Spanish Catholic catechist

María del Carmen Hernández Barrera (24 November 1930 in Ólvega – 19 July 2016 in Madrid) was a Spanish Catholic catechist and the co-founder of the Neocatechumenal Way. Her cause for beatification has been initiated.

==Biography==
Carmen Hernández was born on 24 November 1930 in Ólvega, Spain, but she moved with her family at a very young age to Tudela, Spain where she spent most of her childhood. When she was 15 years old, her family moved to Madrid. As a teenager, she resolved to be a missionary and wanted to go to India, but her father would not permit it.

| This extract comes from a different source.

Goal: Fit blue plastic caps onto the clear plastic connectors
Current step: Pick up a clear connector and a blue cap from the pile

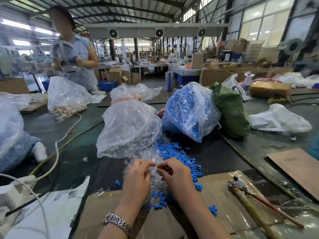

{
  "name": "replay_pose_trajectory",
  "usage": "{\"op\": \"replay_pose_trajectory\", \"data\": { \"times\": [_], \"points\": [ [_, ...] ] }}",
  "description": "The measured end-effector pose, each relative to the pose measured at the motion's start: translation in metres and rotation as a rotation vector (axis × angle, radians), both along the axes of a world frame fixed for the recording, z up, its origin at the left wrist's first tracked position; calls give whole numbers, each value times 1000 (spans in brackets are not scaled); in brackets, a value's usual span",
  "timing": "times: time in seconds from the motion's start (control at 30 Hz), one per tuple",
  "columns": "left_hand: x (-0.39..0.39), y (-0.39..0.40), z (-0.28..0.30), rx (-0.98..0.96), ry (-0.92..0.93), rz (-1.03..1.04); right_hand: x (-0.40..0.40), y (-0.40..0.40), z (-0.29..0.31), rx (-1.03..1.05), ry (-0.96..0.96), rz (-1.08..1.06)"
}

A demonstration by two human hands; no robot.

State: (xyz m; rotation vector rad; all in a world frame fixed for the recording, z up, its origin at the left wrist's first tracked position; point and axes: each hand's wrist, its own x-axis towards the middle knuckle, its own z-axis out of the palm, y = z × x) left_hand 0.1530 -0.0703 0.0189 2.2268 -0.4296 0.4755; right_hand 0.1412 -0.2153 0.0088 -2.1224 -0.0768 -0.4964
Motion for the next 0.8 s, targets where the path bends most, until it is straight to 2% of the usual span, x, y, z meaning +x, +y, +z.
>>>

She obtained a degree in chemistry in Madrid by the age of 21. As soon as she could, she fulfilled her desire to become a missionary by joining the Missionaries of Christ Jesus, from whom she received a degree in theology. However, in 1962, she was expelled from the order. Thereafter, she lived for two years in Israel to deepen her understanding of the Bible and catechesis, before returning to Spain.

Inspired by Charles de Foucauld, she devoted herself to the poor and marginalized in Palomeras Altas, one of the many shanty towns in postwar Madrid. Through her sister, who was rescuing homosexuals & prostitutes, she met Kiko Argüello who invited her to join the Cursillo but she refused, and together they formed the Neocatechumenal Way in 1964.
Hernandez always rejected the term "movement" because she hoped it would bless and revitalize the whole Catholic Church.

Hernandez continued to be one of the primary leaders of the Neocatechumenal Way throughout her life, along with Argüello and Mario Pezzi. The Catholic University of America awarded both Hernández and Argüello honorary doctorate in theology in 2015 in recognition of "their devotion to the poor and the good work they have done for the Church". The University specifically recognized Hernández' knowledge of Christian scripture and church history as having been essential for the success of Neocatechumenal Way.

She died on 19 July 2016 in Madrid at age 85. At her death, Pope Francis voiced appreciation for the witness of her faith and encouraged members of the Neocatechumenal Way to continue her work.

Hernandez was described as courageous, determined, and blunt.

On 19 July 2021 on the 5th year of the death of Carmen the members of the Neo Catechumenal Way have requested for the opening of the cause of beatification and canonization of its co-founder.